> [TRY IT] Set down each line of the material that follows, exactly, with no pictures.

> [THE DATA]

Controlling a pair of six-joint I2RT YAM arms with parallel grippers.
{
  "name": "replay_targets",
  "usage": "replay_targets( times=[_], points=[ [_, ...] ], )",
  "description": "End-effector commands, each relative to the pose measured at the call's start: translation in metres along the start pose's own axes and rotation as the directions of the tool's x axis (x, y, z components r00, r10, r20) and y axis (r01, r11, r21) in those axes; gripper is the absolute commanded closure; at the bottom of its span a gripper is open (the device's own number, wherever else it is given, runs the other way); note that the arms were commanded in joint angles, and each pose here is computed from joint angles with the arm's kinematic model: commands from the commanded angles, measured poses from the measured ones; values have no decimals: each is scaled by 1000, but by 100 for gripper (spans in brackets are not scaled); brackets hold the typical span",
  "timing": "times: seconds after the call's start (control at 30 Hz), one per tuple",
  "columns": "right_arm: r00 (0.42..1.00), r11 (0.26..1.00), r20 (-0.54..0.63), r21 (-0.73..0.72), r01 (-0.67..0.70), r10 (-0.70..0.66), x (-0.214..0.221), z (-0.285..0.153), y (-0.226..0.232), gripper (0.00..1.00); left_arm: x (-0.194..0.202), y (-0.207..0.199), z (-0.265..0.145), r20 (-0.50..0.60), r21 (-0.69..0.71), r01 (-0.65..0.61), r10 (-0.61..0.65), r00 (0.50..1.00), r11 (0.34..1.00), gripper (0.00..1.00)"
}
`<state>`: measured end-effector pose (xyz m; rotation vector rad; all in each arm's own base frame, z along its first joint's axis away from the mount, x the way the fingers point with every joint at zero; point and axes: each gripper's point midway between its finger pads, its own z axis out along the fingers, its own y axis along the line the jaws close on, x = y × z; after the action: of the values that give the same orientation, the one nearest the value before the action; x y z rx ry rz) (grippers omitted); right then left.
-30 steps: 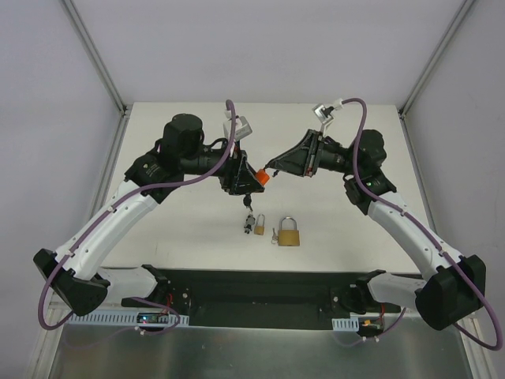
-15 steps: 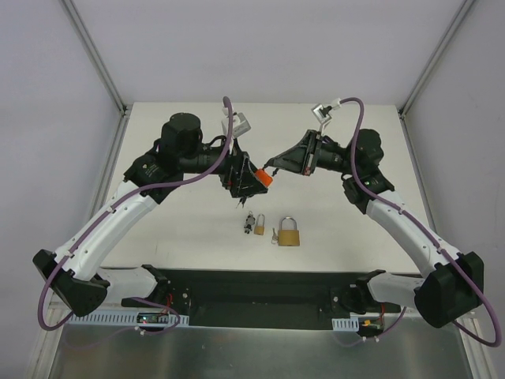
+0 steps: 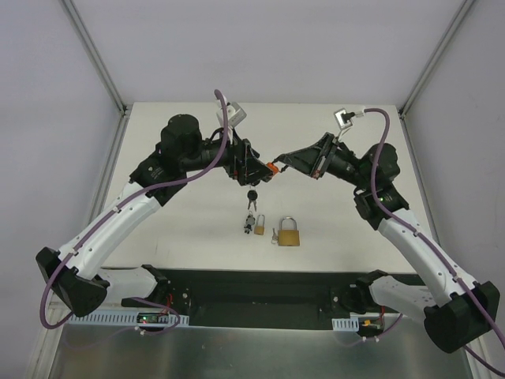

> [OUTPUT BELOW]
Controlling a pair of six-joint I2RT YAM arms with parallel grippers.
{
  "name": "replay_targets",
  "usage": "replay_targets( times=[_], points=[ [_, ...] ], )",
  "description": "End-effector commands, each relative to the pose measured at the call's start: translation in metres along the start pose's own axes and rotation as the directions of the tool's x axis (x, y, z components r00, r10, r20) and y axis (r01, r11, r21) in those axes; gripper is the absolute commanded closure; at the bottom of its span a gripper is open (the device's own number, wherever else it is given, runs the other way); note that the arms were commanded in joint angles, and each pose here is computed from joint angles with the arm's kinematic model: commands from the commanded angles, measured poses from the measured ones; values have no decimals: each is scaled by 1000, but by 100 for gripper (spans in brackets are not scaled); brackets hold the typical span",
  "timing": "times: seconds after the call's start (control at 30 Hz), one per tuple",
  "columns": "right_arm: r00 (0.42..1.00), r11 (0.26..1.00), r20 (-0.54..0.63), r21 (-0.73..0.72), r01 (-0.67..0.70), r10 (-0.70..0.66), x (-0.214..0.221), z (-0.285..0.153), y (-0.226..0.232), gripper (0.00..1.00); left_arm: x (-0.194..0.202), y (-0.207..0.199), z (-0.265..0.145), r20 (-0.50..0.60), r21 (-0.69..0.71), r01 (-0.65..0.61), r10 (-0.61..0.65), r00 (0.50..1.00), r11 (0.34..1.00), gripper (0.00..1.00)"
}
`<state>`: measured end-effector pose (xyz m; rotation vector rad; all in each arm's own base frame, z along its first joint's axis away from the mount, x the way the fingers point with every joint at zero; point and axes: each gripper's point midway between its finger pads, its own z axis out along the fingers, its own y axis along the line the jaws close on, x = y × z; after the action: of the values that give the same orientation, the one nearest the value before the action; x y z rx ry rz) (grippers omitted); right then left.
-30 steps: 
-15 steps: 
+0 steps: 

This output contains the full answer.